■ TASK BRIEF:
Find all lines with the word "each" in the material, then copy them.

■ MATERIAL PROVIDED:
────────────────
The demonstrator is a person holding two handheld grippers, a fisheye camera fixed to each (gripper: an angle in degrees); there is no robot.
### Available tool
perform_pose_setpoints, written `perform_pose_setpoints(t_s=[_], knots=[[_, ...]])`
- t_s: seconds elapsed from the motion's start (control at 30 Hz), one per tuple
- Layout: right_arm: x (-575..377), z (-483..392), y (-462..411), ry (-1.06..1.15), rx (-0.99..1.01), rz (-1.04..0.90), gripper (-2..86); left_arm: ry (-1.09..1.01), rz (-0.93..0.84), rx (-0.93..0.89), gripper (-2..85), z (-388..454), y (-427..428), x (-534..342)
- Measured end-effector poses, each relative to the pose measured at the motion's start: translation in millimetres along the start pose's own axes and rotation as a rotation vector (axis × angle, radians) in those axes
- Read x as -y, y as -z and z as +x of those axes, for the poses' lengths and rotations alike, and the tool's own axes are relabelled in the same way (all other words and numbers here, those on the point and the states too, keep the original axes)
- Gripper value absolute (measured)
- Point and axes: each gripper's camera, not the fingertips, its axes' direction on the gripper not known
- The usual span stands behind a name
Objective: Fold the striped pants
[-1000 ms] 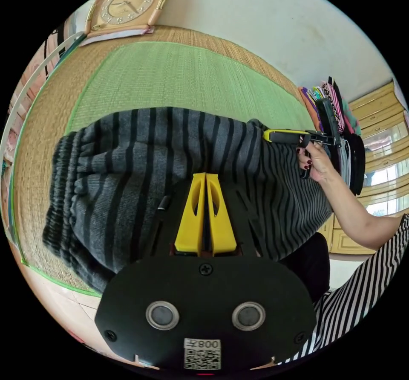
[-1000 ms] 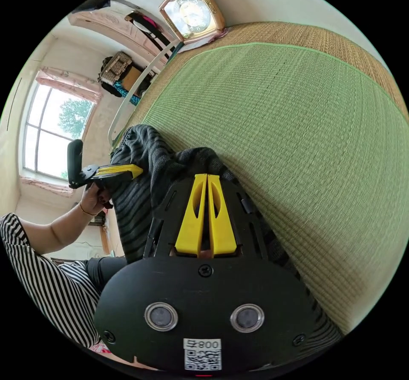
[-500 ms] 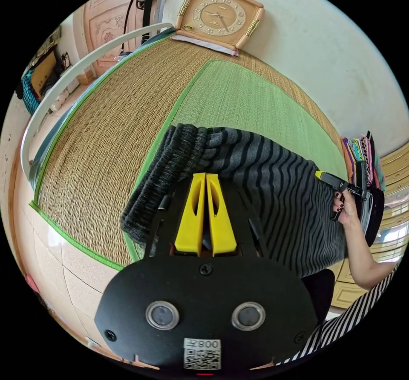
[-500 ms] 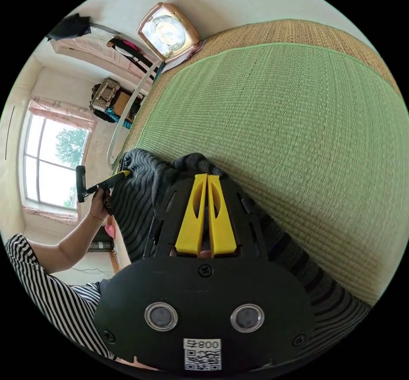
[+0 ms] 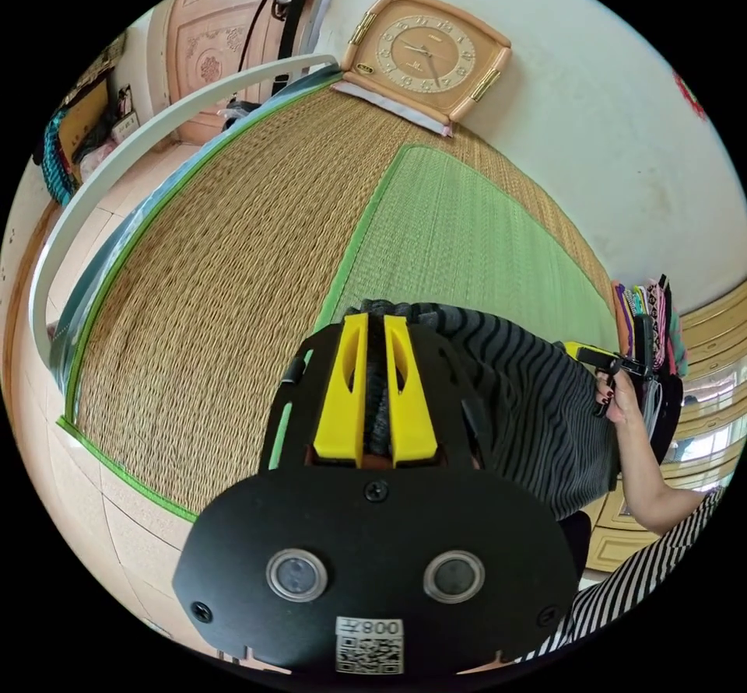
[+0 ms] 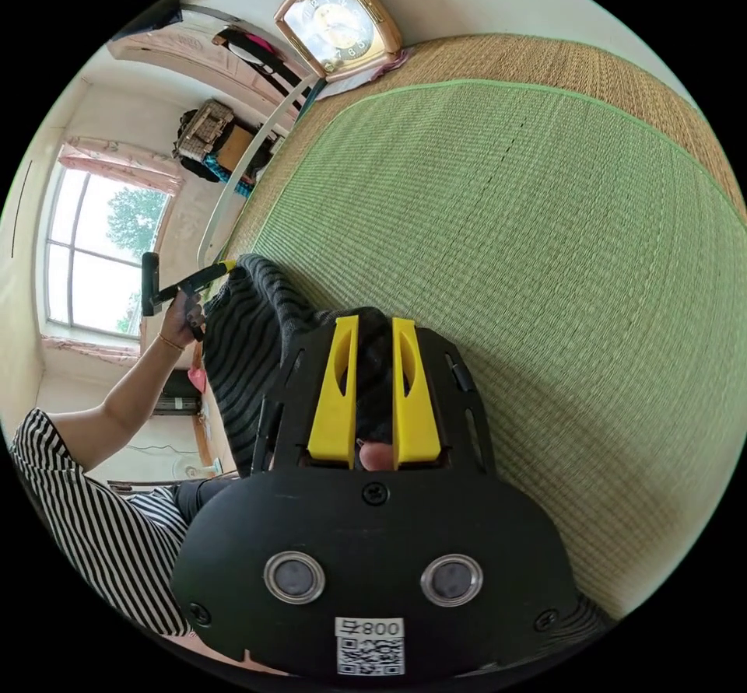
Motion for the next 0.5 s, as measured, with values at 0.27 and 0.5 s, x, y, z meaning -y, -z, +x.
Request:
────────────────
■ RESULT OF THIS EXERCISE:
The demonstrator is a person holding two handheld grippers, a fisheye camera fixed to each (gripper: an angle in degrees); there is no robot.
- Measured end-effector poses, each relative to the pose measured at the motion's start: translation in millimetres along the start pose's own axes and rotation as a rotation vector (axis × angle, radians) in those axes
- Point and axes: each gripper's camera, not the fingertips, its axes' direction on the gripper not known

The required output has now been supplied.